Diet and weight loss- What I am learning from reading the Obesity Code.

Posted on March 20, 2018


I love in medicine that I am always learning.

Weight is a struggle for many of us.  My father weighed 300 pounds, so I have grown up with body weight issues always on the forefront of my mind.  But if you are heavy, how do you fix it? Do you eat high protein, low carbs? Do you work out more? I love this video from funny or die, which shows how much our “good eating” recommendations have changed just in the past few decades. Don’t eat that bacon! No, eat the bacon, but don’t eat the eggs! No, eat the eggs, but not the bread!

I am part of a female physician online group, and many MDs champion the book the Obesity Code.  So I decided to check it out.

In his book the Obesity Code, by Jason Fung MD, he explores why there has been an obesity epidemic.  Steadily since the 1970s, we have been calorie counting and blaming the toxic environment of

He looks at genetics.  There was a Danish study which looked at adopted children- are their weights like their biologic parents or the adoptive parents? They found NO relationship was seen with the adoptive parents, indicating environment is not a factor.  There was a big correlation with their biological parents.  A further study by the Danish team showed 70% of obesity was familial.  But this didn’t explain why obesity has skyrocketed in the recent generations.

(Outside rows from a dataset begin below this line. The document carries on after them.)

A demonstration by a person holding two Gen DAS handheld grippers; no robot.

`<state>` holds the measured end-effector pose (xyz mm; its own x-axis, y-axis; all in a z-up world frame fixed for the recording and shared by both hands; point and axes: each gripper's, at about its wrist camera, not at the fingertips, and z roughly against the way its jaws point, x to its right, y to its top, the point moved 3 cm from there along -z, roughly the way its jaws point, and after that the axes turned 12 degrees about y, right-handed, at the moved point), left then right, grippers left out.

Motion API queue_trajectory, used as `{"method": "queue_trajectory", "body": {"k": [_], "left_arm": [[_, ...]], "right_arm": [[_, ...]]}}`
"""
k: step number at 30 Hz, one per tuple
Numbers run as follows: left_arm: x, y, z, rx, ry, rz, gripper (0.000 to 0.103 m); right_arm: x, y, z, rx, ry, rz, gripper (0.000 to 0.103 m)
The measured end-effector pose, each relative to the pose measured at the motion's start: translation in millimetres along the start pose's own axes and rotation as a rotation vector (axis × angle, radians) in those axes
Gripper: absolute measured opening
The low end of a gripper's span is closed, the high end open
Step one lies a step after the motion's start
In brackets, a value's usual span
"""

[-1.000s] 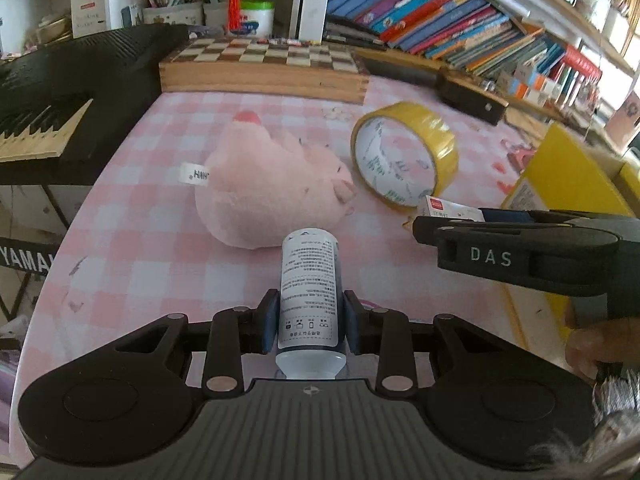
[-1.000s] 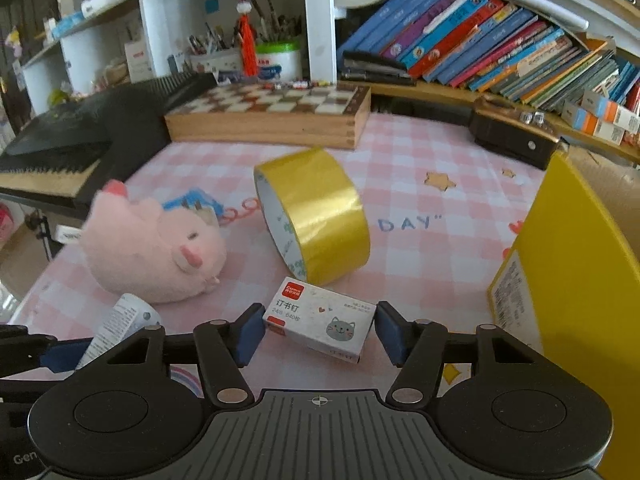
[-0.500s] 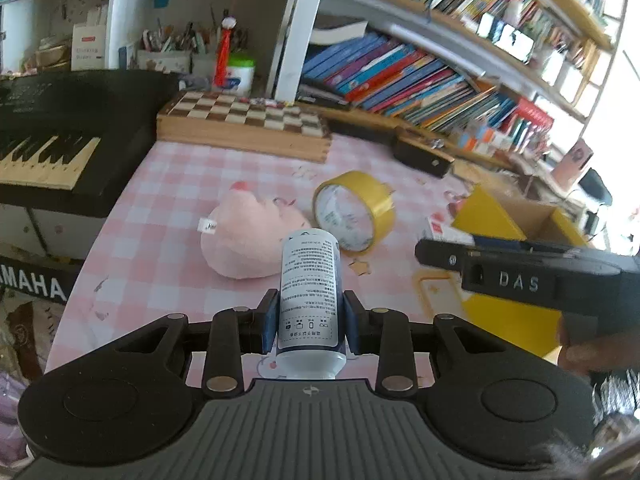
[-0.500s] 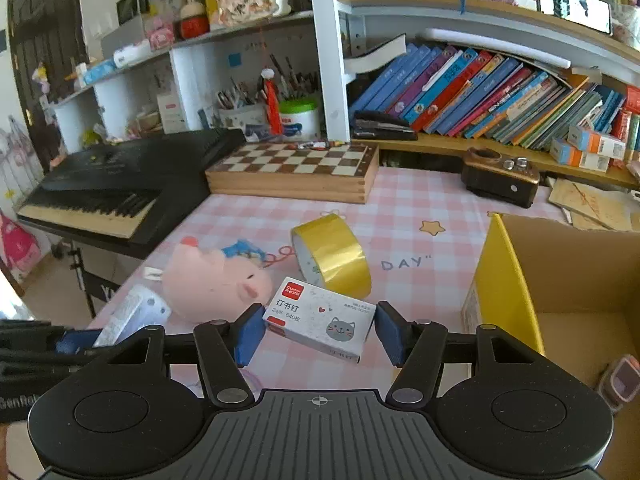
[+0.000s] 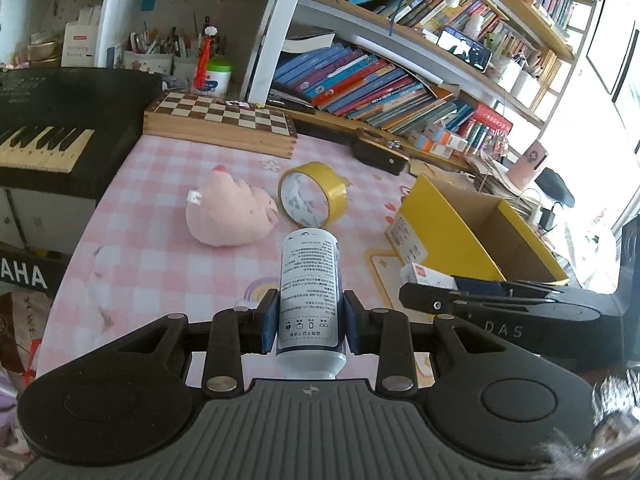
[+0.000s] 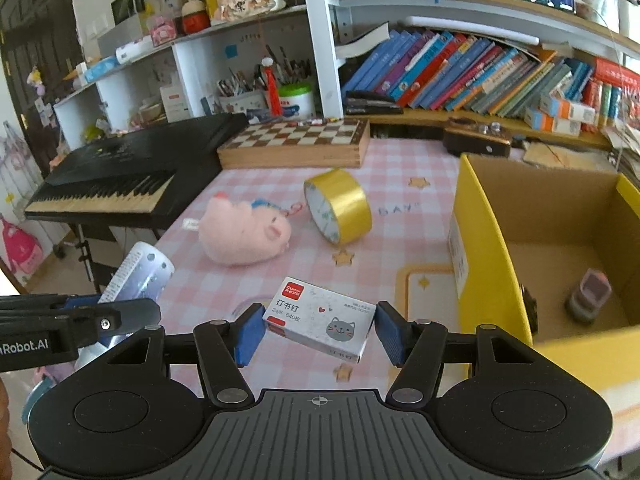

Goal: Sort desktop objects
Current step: 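Carry the spray bottle in the left tool while the right tool carries the staple box toward the yellow box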

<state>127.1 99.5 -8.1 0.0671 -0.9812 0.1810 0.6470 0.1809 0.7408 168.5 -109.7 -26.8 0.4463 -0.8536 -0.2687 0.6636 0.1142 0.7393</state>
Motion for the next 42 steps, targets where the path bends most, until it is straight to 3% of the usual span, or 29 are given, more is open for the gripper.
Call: {"method": "queue_trajectory", "body": {"k": [10, 20, 42], "left_arm": [[2.6, -26.6, 34.4, -0.009, -0.052, -0.027, 0.030], [13.9, -48.3, 59.5, -0.008, -0.109, -0.081, 0.030], [67.0, -72.3, 63.2, -0.061, -0.289, -0.238, 0.030]], "right_arm": [[-30.3, -29.5, 29.9, 0.005, -0.015, 0.015, 0.060], [-36.9, -59.2, 66.0, 0.046, -0.073, -0.027, 0.061], [-12.6, -103.6, 120.8, 0.087, -0.240, -0.182, 0.061]]}}
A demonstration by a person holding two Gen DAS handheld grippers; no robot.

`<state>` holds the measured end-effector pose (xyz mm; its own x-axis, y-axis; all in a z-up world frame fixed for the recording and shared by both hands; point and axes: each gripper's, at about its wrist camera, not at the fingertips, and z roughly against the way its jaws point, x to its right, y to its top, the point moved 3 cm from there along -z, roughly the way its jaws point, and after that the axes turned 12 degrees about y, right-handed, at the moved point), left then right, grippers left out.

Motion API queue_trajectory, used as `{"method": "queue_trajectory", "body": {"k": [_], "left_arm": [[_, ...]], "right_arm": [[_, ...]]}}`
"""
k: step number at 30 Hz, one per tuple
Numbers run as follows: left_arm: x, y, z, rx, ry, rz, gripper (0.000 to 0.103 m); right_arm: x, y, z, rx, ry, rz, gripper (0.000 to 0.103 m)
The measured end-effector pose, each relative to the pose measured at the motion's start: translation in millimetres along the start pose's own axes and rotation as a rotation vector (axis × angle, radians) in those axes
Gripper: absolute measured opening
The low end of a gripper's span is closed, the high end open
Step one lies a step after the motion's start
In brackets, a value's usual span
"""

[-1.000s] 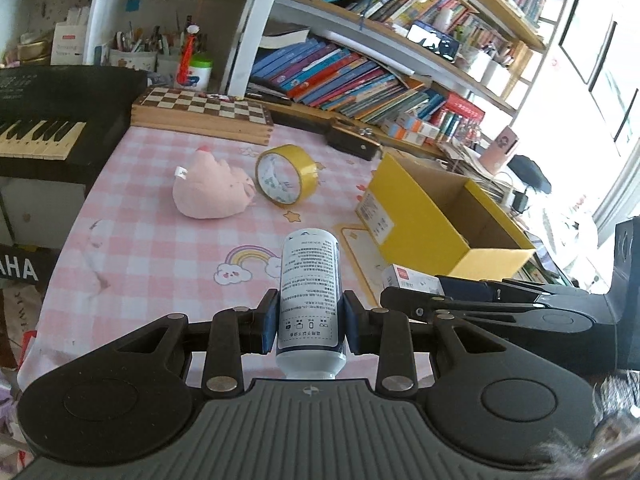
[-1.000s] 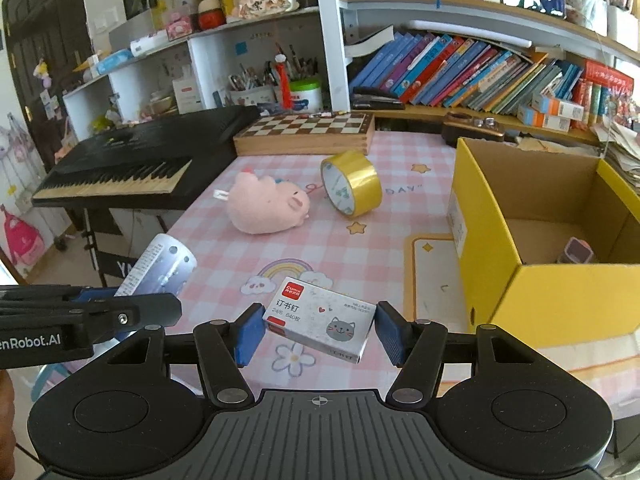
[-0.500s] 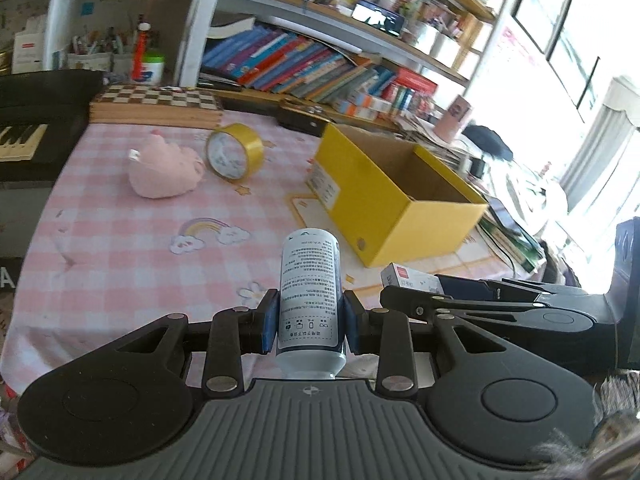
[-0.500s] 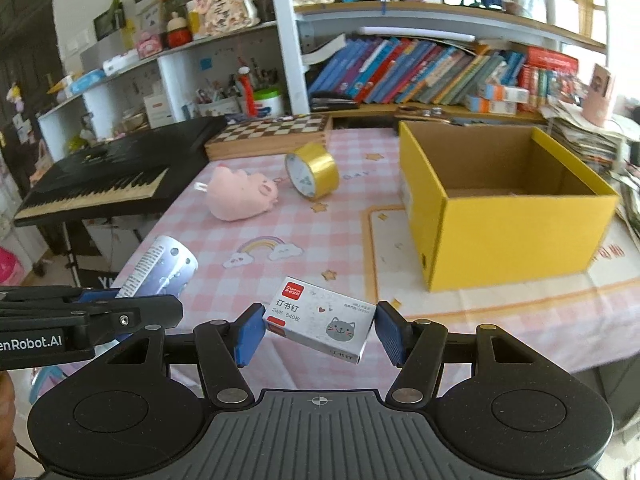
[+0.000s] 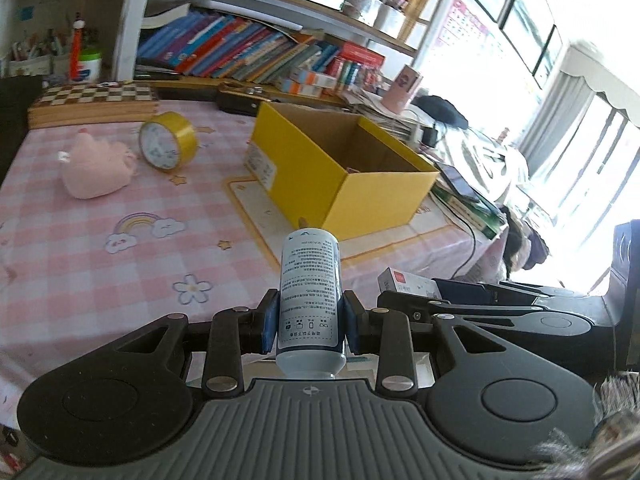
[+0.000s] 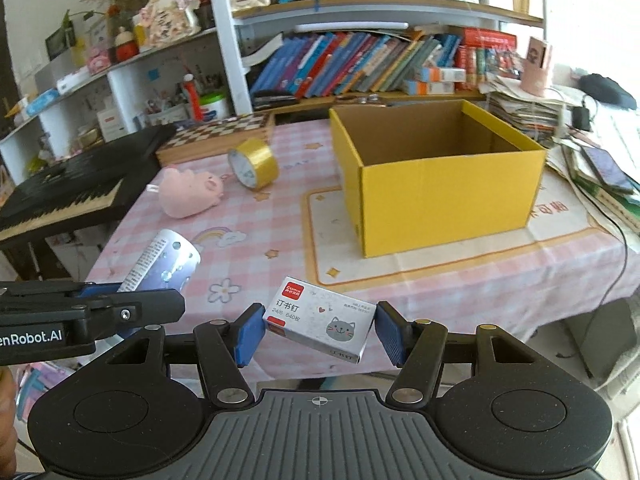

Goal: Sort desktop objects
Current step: 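Carry the spray bottle in the left tool while the right tool carries the staple box toward the yellow box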

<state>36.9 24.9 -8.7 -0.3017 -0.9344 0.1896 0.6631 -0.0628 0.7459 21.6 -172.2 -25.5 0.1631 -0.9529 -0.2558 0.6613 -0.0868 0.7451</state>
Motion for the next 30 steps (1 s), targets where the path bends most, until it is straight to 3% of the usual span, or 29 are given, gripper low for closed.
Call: {"method": "queue_trajectory", "body": {"k": [30], "left_arm": [[83.8, 32.8, -67.5, -0.059, -0.092, -0.103, 0.030]], "right_arm": [[94.5, 21.0, 5.0, -0.003, -0.079, -0.085, 0.061]]}}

He looks at calorie counting.  We have been taught calories in – calories out = body fat.  But he talks about how the number of calories in causes changes in your burning of calories. He makes a great analogy about money in vs money out. If your income goes down, you wouldn’t keep up your same spending habits- you would conserve and spend less.  Your body does this as well- at its extreme (starvation), you conserve body energy by temperature dropping, heart rate slowing, and hair and nails grow brittle.

He looks at exercise.  Clearly exercise is good, but does it cause weight loss? He would argue no.  In the body activities which consume calories, the basal metabolic rate is your biggest one.  There are indirect ways exercise helps your BMR burn more calories (like increasing muscle mass), and it is good for health, but it does not cause weight loss. He knows this is controversial.  He cites many interesting studies in his book.  His view is 95% of weight loss is diet.

Body set weight.  Every body has a set weight, which your body will try to return you to.  So the real question is how do we change this set weight?

He focuses on hormones: particularly insulin and cortisol.  Why does one calorie get used to heat the body and another get deposited as fat?  Hormones deliver messages to cells.  The receptors on the cells get the message.